**Your task**
List all lines in the material below that contain "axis".
····················
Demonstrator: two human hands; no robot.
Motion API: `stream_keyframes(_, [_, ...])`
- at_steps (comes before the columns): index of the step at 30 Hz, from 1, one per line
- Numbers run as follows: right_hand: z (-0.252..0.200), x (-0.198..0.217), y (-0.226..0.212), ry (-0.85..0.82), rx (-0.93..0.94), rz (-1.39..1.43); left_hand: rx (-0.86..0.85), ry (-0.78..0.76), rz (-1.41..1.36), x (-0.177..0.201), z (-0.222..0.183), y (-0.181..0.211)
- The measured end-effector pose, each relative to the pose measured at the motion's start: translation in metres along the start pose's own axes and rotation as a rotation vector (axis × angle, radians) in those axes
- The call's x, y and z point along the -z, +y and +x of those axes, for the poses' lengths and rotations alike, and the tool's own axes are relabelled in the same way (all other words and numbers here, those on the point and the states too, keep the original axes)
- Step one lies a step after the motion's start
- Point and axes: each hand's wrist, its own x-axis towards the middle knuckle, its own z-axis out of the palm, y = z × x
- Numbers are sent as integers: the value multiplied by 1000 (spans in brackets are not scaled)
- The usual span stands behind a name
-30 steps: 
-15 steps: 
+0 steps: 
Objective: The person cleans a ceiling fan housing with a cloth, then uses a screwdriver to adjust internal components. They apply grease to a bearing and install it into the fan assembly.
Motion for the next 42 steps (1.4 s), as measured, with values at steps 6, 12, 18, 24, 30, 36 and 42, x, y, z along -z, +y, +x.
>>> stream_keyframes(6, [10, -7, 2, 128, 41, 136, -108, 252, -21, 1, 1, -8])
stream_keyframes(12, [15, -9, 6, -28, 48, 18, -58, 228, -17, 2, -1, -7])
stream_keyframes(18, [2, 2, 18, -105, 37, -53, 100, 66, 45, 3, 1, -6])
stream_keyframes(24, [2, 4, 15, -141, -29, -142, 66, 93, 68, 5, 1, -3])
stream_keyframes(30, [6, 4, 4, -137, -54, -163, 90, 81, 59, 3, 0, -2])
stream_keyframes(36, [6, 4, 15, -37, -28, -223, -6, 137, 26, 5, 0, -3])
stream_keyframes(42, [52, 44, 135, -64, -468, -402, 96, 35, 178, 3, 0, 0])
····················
**Response**
- The measured end-effector pose, each relative to the pose measured at the motion's start: translation in metres along the start pose's own axes and rotation as a rotation vector (axis × angle, radians) in those axes
- Point and axes: each hand's wrist, its own x-axis towards the middle knuckle, its own z-axis out of the palm, y = z × x

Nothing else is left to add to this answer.